Take the lines below from the one with "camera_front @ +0" through the one with "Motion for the" and print only them, exactly. Don't print the pictures.

─── THE DATA

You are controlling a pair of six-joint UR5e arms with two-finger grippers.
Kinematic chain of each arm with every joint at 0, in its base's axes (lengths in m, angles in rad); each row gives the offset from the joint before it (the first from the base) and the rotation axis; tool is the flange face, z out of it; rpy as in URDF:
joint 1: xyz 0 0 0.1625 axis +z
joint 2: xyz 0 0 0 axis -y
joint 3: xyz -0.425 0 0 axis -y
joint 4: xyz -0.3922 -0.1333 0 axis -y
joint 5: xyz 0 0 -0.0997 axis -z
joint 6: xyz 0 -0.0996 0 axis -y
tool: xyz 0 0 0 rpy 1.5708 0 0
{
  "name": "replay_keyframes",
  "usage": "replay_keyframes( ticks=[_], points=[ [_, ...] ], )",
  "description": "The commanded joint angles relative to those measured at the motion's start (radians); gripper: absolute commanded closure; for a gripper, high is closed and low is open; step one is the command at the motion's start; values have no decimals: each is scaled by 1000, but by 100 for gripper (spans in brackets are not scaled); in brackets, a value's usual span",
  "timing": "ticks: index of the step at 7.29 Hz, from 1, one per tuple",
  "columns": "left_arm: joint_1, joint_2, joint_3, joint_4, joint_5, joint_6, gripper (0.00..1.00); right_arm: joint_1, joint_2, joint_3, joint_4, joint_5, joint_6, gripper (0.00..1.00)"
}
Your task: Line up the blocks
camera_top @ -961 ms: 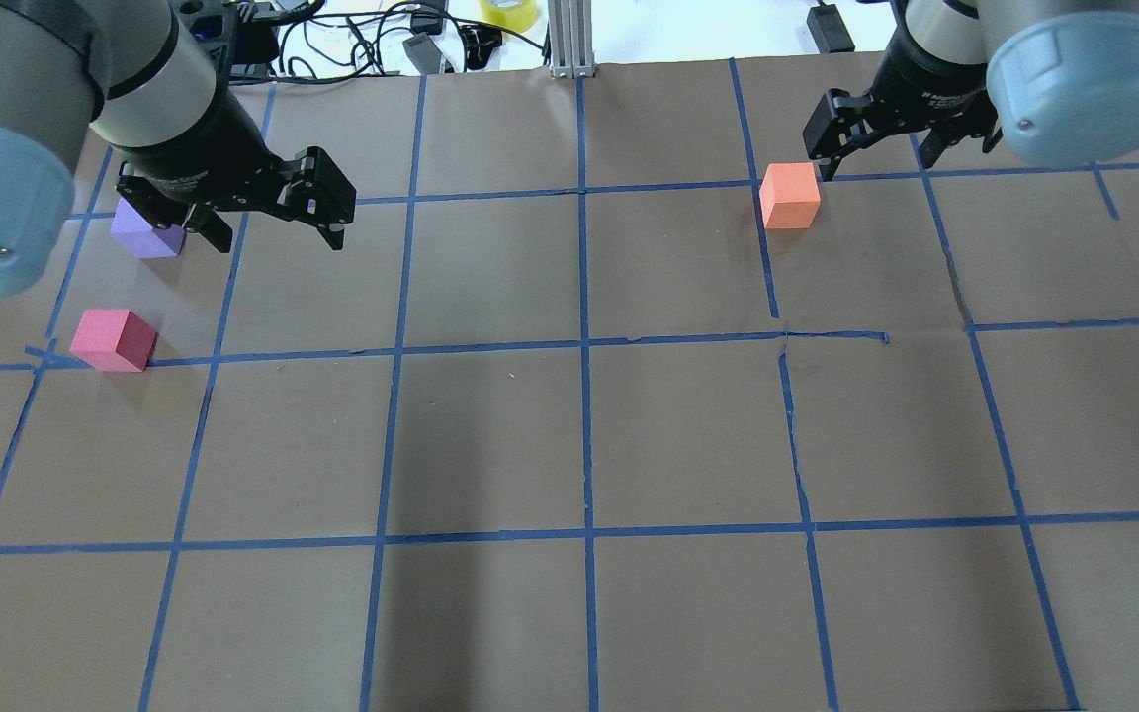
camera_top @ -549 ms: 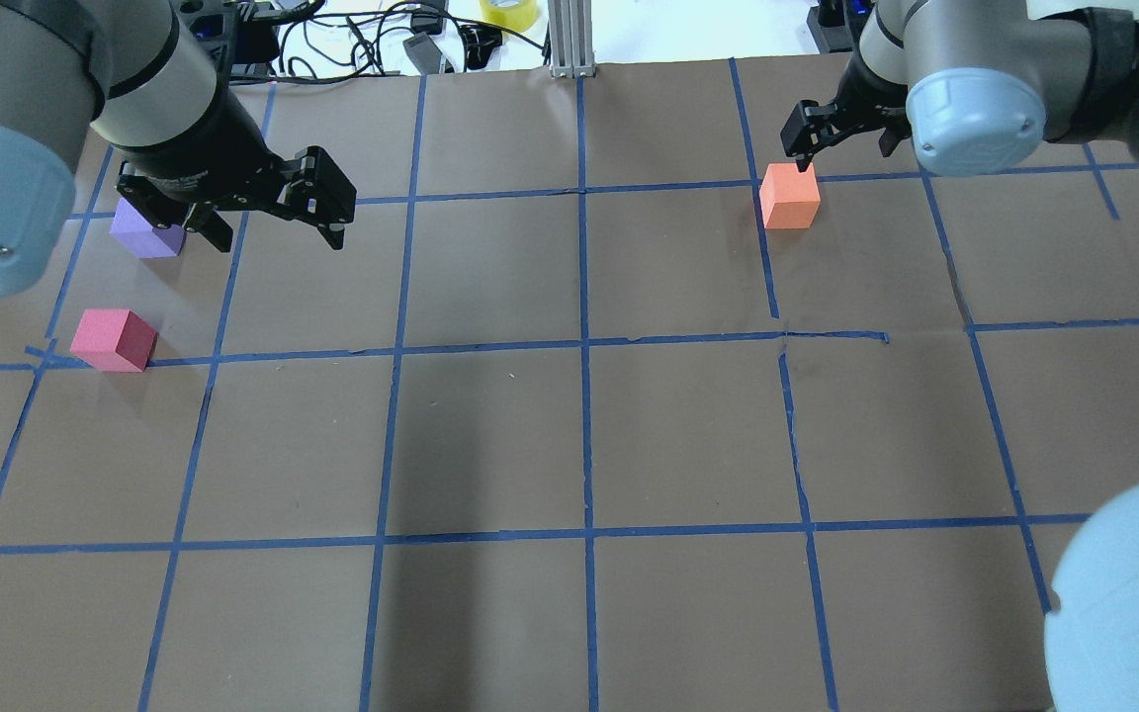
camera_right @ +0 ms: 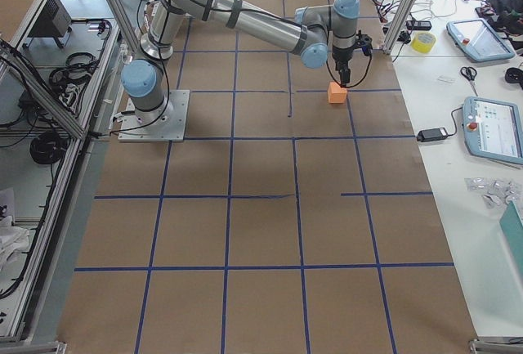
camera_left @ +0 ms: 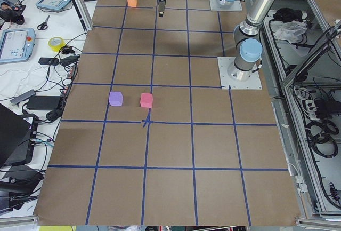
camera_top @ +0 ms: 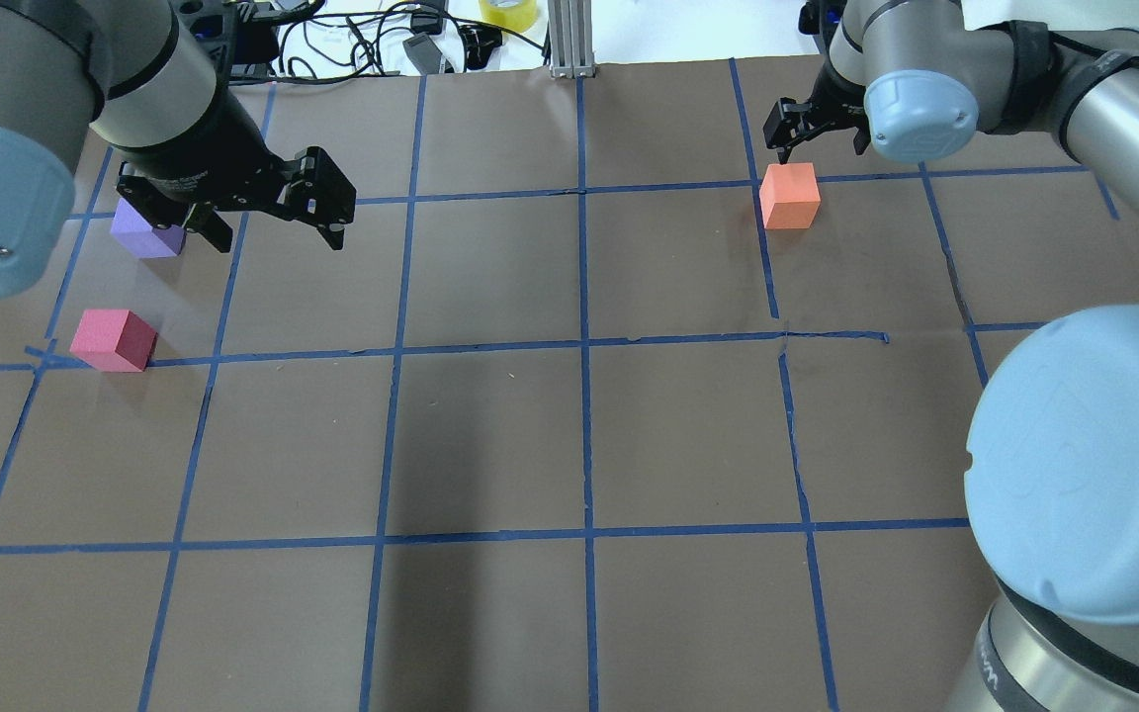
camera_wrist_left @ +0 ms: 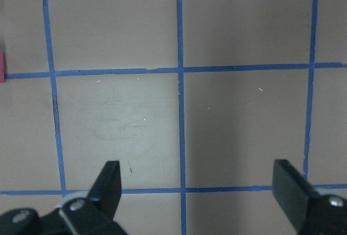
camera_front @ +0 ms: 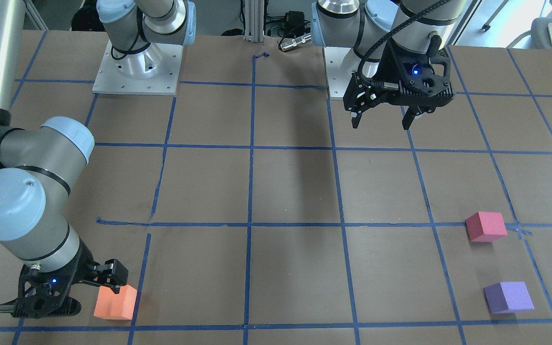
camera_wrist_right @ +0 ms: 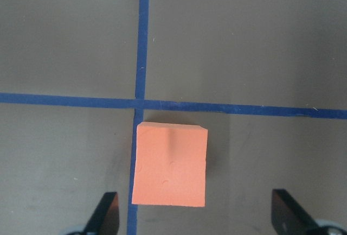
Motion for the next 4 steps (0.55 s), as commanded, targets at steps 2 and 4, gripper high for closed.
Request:
replay_keyframes(
  ticks=[2,4],
  points=[
    [-2,-1,-1,-1,-2,0,0,2,77,-12,-28,64,50,0],
    [-2,-2,-1,-1,0,0,0,2,103,-13,-45,63,43,0]
  ],
)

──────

WRITTEN SOLUTION:
camera_front @ +0 ms: 
camera_wrist_right @ +0 ms: 
Motion for the next 4 steps (0.55 s), as commanded, targets at steps 2 and 4, gripper high for closed.

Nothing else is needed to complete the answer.